Whatever it is, there can be no doubt that he soon came to the realisation,
from the reaction of the Papacy, that what he espoused was actually contrary to
what the Pope promoted. Having committed himself to the truthfulness of what he
espoused because it was Scriptural, it dawned on him that if the Pope opposed
Scripture, then, the Pope must be the vicar of Anti-Christ. There can be no two
ways about this. This strong imagery which Luther ascribed to the Pope of his
day may seem hard and harsh to our modern ears. But Luther saw the Papacy for
what it was. If it is opposed to the Bible then it cannot but be the
Anti-Christ.
__________________________________________
DR. MARTIN LUTHER TO THE CHRISTIAN
READER
From the Preface to
the Complete Works (1545). Text according to the Berlin Edition of Buchwald and
others, Vol. 1.
EDITION OF 1545
ABOVE all things I beseech the Christian reader and beg him for
the sake of our Lord Jesus Christ, to read my earliest books very circumspectly
and with much pity, knowing that before now I too was a monk, and one of the right
frantic and raving papists. When I took up this matter against Indulgences, I
was so full and drunken, yea, so besotted in papal doctrine that, out of my
great zeal, I would have been ready to do murder — at least, I would have been
glad to see and help that murder should be done all who would not be obedient and
subject to the pope, even to his smallest word.
Such a Saul was I at that time; and I meant it right
earnestly; and there are still many such today. In a word, I was not such a
frozen and ice-cold champion of the papacy as Eck and others of his kind have
been and still are. They defend the Roman See more for the sake of the shameful
belly, which is their god, than because they are really attached to its cause. Indeed
I am wholly of the opinion that like latter-day Epicureans, they only laugh at
the pope. But I verily espoused this cause in deepest earnest and in all
fidelity; the more so because I shrank from the Last Day with great anxiety and
fear and terror, and yet from the depths of my heart desired to be saved.

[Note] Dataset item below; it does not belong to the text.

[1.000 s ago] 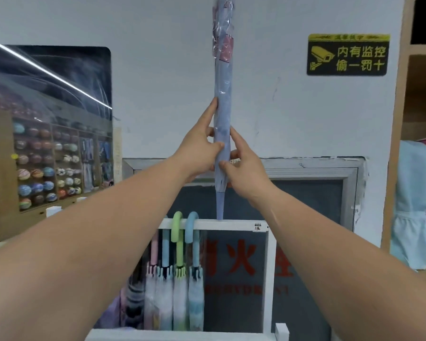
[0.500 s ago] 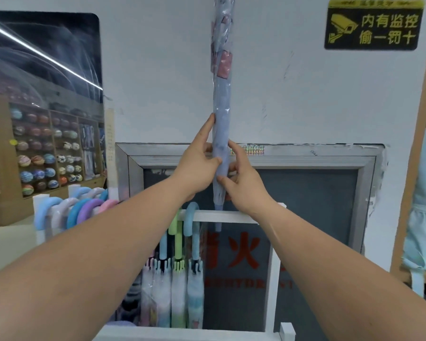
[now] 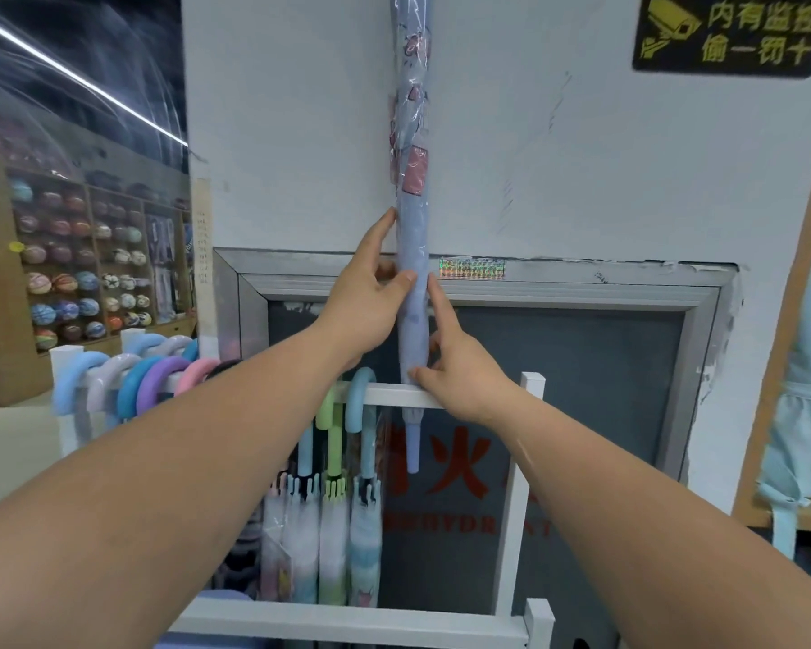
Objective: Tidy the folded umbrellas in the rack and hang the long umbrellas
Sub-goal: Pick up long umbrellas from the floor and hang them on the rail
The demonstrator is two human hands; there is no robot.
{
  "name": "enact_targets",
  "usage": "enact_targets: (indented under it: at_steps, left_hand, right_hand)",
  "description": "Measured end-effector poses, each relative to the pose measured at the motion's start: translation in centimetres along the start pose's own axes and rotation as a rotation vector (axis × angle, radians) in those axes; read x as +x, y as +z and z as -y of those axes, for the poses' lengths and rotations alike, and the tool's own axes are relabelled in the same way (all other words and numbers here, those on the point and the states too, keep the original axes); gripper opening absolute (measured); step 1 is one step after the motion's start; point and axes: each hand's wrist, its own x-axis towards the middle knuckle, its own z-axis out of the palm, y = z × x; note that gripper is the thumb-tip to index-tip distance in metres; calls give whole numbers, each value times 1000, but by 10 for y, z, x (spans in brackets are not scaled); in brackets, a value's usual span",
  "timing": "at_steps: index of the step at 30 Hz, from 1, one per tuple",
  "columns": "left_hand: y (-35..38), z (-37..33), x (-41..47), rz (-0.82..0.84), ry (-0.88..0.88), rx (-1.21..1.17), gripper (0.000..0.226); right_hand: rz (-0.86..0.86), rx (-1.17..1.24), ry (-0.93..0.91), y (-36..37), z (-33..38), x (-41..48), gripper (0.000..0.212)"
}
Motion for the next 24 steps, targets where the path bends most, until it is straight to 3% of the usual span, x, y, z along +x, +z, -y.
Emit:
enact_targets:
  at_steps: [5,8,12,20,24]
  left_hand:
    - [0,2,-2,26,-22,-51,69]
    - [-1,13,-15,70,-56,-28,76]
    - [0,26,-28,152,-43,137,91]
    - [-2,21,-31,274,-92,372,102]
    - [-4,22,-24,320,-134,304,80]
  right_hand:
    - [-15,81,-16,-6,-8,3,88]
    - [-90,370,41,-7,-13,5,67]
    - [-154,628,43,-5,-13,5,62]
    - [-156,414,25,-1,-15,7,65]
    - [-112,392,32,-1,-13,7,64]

Therefore, Christian reader, thou wilt find in my
earliest books and writings how many points of faith I then, with all humility,
yielded and conceded to the pope, which since then I have held and condemned
for the most horrible blasphemy and abomination, and which I would have to be
so held and so condemned forever. Amen.
Thou wilt therefore ascribe this my error, or as my
opponents venomously call it, this inconsistency of mine, to the time, and to
my ignorance and inexperience. At the beginning I was quite alone and without
any helpers, and moreover, to tell the truth, unskilled in all these things,
and far too unlearned to discuss such high and weighty matters. For it was
without any intention, purpose, or will of mine that I fell, quite
unexpectedly, into this wrangling and contention. This I take God, the Searcher
of hearts, to witness.
I tell these things to the end that, if thou shalt read
my books, thou mayest know and remember that I am one of those who, as St.
Augustine says of himself, have grown by writing and by teaching others, and
not one of those who, starting with nothing, have in a trice become the most
exalted and most learned doctors. We find, alas! many of these self-grown
doctors; who in truth are nothing, do nothing and accomplish nothing, are
moreover untried and inexperienced, and yet, after a single look at the
Scriptures, think themselves able wholly to exhaust its spirit.
Farewell, dear reader, in the Lord. Pray that the Word
may be further spread abroad, and may be strong against the miserable devil.
For he is mighty and wicked, and just now is raving everywhere and raging
cruelly, like one who well knows and feels that his time is short, and that the
kingdom of his Vicar, the Antichrist in Rome, is sore beset. But may the God of
all grace and mercy strengthen and complete in us the work He has begun, to His
honor and to the comfort, of His little flock. Amen.